Monday, February 7, 2011

1258 Or The Caliph Does Not Live Here Anymore


For some reason, obscure to anyone with more than ten functioning braincells, there has been much talk about the Muslim wish to restore the Caliph. A certain dry-drunk Mormon, who appears on Fox News, had one of his frequent melt-downs on the subject. Where to begin? Since others know the ins and out about how the Muslim Brotherhood really works, I will let them explain how off base the charge of setting up a Caliphate is to the Brotherhood’s thinking. Quick summary; not even in a bad B movie would this happen. No, with the help of Wikipedia we delve into how little our gold bug  knows about history in general and the history of medieval Islam in particular. 

When the word Caliph is used it describes both a very particular man and a very particular institution. The Caliph was the commander of the faithful; the secular arm of the Umma. His hereditary office was a loose analogue to the monarchs of Europe and Asia. At their height, the writ of the Calif covered millions of souls and millions of acres. 

Still, even at the height of their powers, the Caliphs were not absolute rulers. The clergy was able to carve out a separate sphere of power and influence for themselves. The vast distances of the empire they ruled also put a natural limit on the Caliph’s power. The rule of the Caliphs was not some one-dimensional authoritarian monolith, but a very complex social-religious-political edifice with multiple players. But that bit of historical fact does not play well for people who trade in fear and bigotry.

Even more critical to the discussion of this institution was the fate of one Al-Musta'sim Billah. It will not surprise you to hear that the man is no longer with us, no one born in the year 1213 is, what is important is how he met his end in 1258. The Caliph had a run in with the Mongol conquer Hulagu Khan and it did not go well for the commander of the faithful. Ill prepared and foolishly dismissive of the Mongol host, the Caliph attempted to wait out a siege in Baghdad. The Caliph was so arrogant that he did not even call out for the aid of his fellow Muslims. The Mongols made short work of the poorly defended and structurally weak walls of Baghdad. Not willing to shed holy blood it is claimed that Hulagu wrapped the soon-to-be last Caliph in a rug and had his horses pulverize him.

In many ways Islam never recovered from the events of February 20, 1258. The end of the Abbasids, and the end of Baghdad, signaled the decline of  Islam as a progressive and inventive force in the world. Although the Ottomans would once bring glory to the Islamic world, a deep and abiding conservatism in all religious and social matters would grip the Umma.

When the people sigh for the Caliph, they sigh for something that is irretrievably lost. The Abbasids are gone, and the sons of Osman have gone to seed.  To bring up the notion of Caliph or of a Caliphate is to be marked out as an un-serious person. To posit that the recreation of the Caliph is a goal of other people, or one of your own goals, is to wave the flag of base foolishness and epic stupidity. The Caliph is dead, you can not recreate the man or the institution in the same way you cannot un-scramble an omelet.
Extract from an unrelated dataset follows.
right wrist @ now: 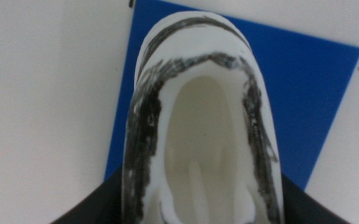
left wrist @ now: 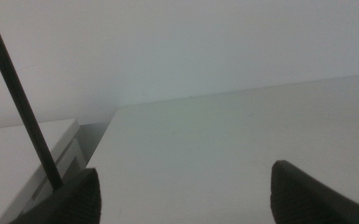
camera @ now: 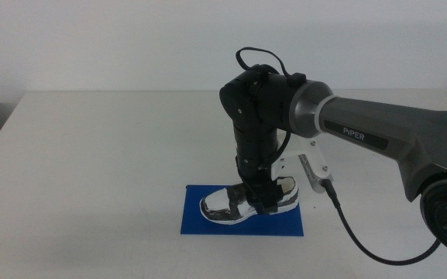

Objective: Use one arm to grab the shoe from the table and place it on the mat.

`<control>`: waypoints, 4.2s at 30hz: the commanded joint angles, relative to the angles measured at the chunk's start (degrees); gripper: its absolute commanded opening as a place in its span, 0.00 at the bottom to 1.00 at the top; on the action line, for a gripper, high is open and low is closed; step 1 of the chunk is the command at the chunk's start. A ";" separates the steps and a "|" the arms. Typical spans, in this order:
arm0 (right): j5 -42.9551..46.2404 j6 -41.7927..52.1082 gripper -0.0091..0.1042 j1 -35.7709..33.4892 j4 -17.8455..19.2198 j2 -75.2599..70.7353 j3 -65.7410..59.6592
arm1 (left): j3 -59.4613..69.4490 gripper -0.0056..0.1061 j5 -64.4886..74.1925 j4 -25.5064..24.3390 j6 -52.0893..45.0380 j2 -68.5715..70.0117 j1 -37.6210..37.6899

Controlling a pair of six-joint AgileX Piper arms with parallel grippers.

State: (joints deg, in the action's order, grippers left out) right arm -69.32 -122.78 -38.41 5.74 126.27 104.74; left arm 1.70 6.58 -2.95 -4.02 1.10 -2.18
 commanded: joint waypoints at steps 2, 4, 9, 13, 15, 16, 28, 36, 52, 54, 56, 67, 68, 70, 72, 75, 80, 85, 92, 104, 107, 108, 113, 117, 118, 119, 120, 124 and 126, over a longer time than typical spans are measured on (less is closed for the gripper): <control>-3.60 -0.06 0.05 0.49 -3.35 -3.10 1.34 | 0.29 0.89 -4.66 0.49 0.34 0.41 0.29; -3.35 -0.06 0.05 0.49 -3.90 -3.10 1.34 | 0.29 0.89 -4.66 0.49 0.34 0.41 0.29; -2.97 -0.06 0.05 0.49 -4.25 -3.10 1.34 | 0.29 0.89 -4.66 0.49 0.34 0.41 0.29; -2.54 -0.06 0.08 0.49 -4.77 -3.10 1.34 | 0.29 0.89 -4.66 0.49 0.34 0.41 0.29; -2.54 -0.06 0.11 0.49 -4.89 -3.10 1.34 | 0.29 0.89 -4.66 0.49 0.34 0.41 0.29; -2.54 -0.06 0.19 0.49 -5.25 -3.10 1.34 | 0.29 0.89 -4.66 0.49 0.34 0.41 0.29; -2.43 -0.04 0.88 0.44 -8.95 -3.27 1.34 | 0.29 0.89 -4.66 0.49 0.34 0.41 0.29; -3.93 1.39 0.89 0.44 -8.51 -4.13 4.86 | 0.29 0.89 -4.66 0.49 0.34 0.41 0.29; -4.41 20.62 0.89 0.44 0.33 -16.92 7.74 | 0.29 0.89 -4.66 0.49 0.34 0.41 0.29; -4.41 29.07 0.89 0.44 5.58 -18.70 8.32 | 0.29 0.89 -4.66 0.49 0.34 0.41 0.29; -4.41 40.71 0.89 0.44 10.27 -20.46 9.03 | 0.29 0.89 -4.66 0.49 0.34 0.41 0.29; -2.24 78.85 0.89 0.44 21.09 -24.49 9.36 | 0.29 0.89 -4.66 0.49 0.34 0.41 0.29; -2.64 80.54 0.89 0.90 20.21 -24.73 9.36 | 0.29 0.89 -4.66 0.49 0.34 0.41 0.29; -3.63 84.96 0.89 1.65 18.99 -25.87 9.36 | 0.29 0.89 -4.66 0.49 0.34 0.41 0.29; -3.97 89.36 0.89 2.75 18.12 -27.26 9.29 | 0.29 0.89 -4.66 0.49 0.34 0.41 0.29; -0.69 95.37 0.89 4.76 15.32 -30.19 8.30 | 0.29 0.89 -4.66 0.49 0.34 0.41 0.29; 11.16 104.06 0.89 9.66 5.53 -38.07 -2.28 | 0.29 0.89 -4.66 0.49 0.34 0.41 0.29; 30.10 108.51 0.89 15.70 0.43 -49.25 -21.00 | 0.29 0.89 -4.66 0.49 0.34 0.41 0.29; 52.90 113.78 0.89 22.22 -5.74 -64.90 -45.89 | 0.29 0.89 -4.66 0.49 0.34 0.41 0.29; 62.46 113.28 0.89 31.34 -6.22 -88.50 -76.44 | 0.29 0.89 -4.66 0.49 0.34 0.41 0.29; 61.11 113.28 0.89 31.34 -6.40 -95.75 -81.96 | 0.29 0.89 -4.66 0.49 0.34 0.41 0.29; 60.66 113.28 0.89 31.34 -6.35 -97.68 -83.68 | 0.29 0.89 -4.66 0.49 0.34 0.41 0.29; 56.10 113.28 0.89 31.34 -6.35 -108.76 -89.62 | 0.29 0.89 -4.66 0.49 0.34 0.41 0.29; 53.95 113.28 0.89 31.34 -6.30 -116.62 -93.51 | 0.29 0.89 -4.66 0.49 0.34 0.41 0.29; 54.05 113.28 0.89 31.34 -6.30 -118.67 -94.80 | 0.29 0.89 -4.66 0.49 0.34 0.41 0.29; 54.15 113.28 0.89 31.34 -6.30 -120.74 -96.16 | 0.29 0.89 -4.66 0.49 0.34 0.41 0.29; 54.15 113.28 0.89 31.34 -6.30 -122.36 -97.51 | 0.29 0.89 -4.66 0.49 0.34 0.41 0.29; 54.28 113.28 0.89 31.34 -6.30 -128.47 -101.74 | 0.29 0.89 -4.66 0.49 0.34 0.41 0.29; 54.02 113.34 0.89 31.26 -6.29 -128.13 -103.03 | 0.29 0.89 -4.66 0.49 0.34 0.40 0.29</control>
State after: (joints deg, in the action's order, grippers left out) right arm -19.41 -10.07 -7.60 -1.04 -0.53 1.07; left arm 1.70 6.50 -2.95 -4.02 1.10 -2.18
It says much about our present political state of mind that a broadcast personality could even attempt to posit the notion of that people have reinstatement of the Caliphate in mind. It is even worse that a small fraction of the viewing public would swallow such blithering nonsense whole. It takes a special type of willful ignorance to buy into this world view; and it is terrifying to witness.
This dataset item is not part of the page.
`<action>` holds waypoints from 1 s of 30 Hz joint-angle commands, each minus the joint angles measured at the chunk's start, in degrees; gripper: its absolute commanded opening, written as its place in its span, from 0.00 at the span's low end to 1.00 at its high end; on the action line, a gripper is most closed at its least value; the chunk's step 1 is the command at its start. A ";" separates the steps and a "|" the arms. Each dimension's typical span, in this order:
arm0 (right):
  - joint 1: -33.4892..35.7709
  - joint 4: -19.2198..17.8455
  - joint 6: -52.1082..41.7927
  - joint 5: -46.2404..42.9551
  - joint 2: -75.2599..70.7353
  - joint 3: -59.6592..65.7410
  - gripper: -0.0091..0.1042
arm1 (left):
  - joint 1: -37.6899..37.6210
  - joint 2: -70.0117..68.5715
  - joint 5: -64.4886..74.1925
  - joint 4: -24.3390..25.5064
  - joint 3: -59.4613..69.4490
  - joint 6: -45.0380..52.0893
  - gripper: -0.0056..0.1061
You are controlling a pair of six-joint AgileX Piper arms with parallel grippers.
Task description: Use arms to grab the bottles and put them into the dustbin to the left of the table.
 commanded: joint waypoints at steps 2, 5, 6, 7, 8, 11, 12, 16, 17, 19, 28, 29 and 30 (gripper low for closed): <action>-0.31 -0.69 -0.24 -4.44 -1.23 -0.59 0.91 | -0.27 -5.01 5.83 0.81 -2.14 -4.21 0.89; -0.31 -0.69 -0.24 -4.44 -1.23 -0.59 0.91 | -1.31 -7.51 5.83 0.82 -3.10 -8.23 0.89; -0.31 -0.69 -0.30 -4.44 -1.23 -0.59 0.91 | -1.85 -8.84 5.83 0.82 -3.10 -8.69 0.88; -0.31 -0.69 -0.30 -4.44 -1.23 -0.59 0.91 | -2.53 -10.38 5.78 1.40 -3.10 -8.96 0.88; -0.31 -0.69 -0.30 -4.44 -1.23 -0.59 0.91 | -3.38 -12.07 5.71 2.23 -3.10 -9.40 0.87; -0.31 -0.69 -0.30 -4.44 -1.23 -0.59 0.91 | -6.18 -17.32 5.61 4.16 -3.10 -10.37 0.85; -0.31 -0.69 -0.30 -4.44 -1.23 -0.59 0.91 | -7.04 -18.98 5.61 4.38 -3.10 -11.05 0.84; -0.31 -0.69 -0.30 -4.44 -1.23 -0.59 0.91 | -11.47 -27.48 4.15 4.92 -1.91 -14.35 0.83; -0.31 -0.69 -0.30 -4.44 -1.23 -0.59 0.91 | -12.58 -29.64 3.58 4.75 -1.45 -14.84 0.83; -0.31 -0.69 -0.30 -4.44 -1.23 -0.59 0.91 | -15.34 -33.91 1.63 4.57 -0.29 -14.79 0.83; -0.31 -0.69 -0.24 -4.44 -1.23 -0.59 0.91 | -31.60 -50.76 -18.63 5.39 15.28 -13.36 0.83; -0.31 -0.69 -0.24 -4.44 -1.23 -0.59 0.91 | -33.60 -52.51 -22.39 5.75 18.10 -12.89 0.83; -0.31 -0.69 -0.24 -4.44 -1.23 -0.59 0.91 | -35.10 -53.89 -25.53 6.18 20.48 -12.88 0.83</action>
It is hard to say where the situation in Egypt is headed. Hosni Mubarak is definitely not going gently into that good night. Tin Pot dictators and pugilists are remarkable similar in behavior: they both stay on far past their prime. Maybe the “Moderate Muslim” government he presided over will be replaced by something  more “radical.” Having no understanding of these terms “moderate” and “radical” and how they apply to an Umma that is diverse as the globe it covers, I don’t have the foggiest notion what the inbred chattering classes that occupy the seats of power in the USA may be talking about. It seems to have something to do with how amenable to crony corporate capitalism these “Moderate Muslim” are. As long as the governments of Muslim states are willing to shovel their citizens into the ravenous maw of laissez-faire capitalism it’s all good. What cannot be tolerated is any opposition to rigid free market absolutism and triumphalism. Nothing seems to get a political movement branded with the pejorative “radical” faster than a concern for the public good. The minute you start talking about building up the commons, about the need to be one’s brother’s or sister’s keeper, your movement becomes a bunch of wild-eyed, bomb exploding, terrorist fanatics.

One thing is for sure, the Egyptian people have no interest in bringing back a Caliph. They had the Fatimid and Ayyubid dynasties plus the rule of the Mamluks, they have had enough of empire. The people of Nile yearn for freedom, not for absolutism. They are demanding democracy not a demigod. They want pluralism not a potentate. The Caliph no longer lives here, he is no longer with us, may Allah the most merciful and compassionate have accepted his soul into Paradise.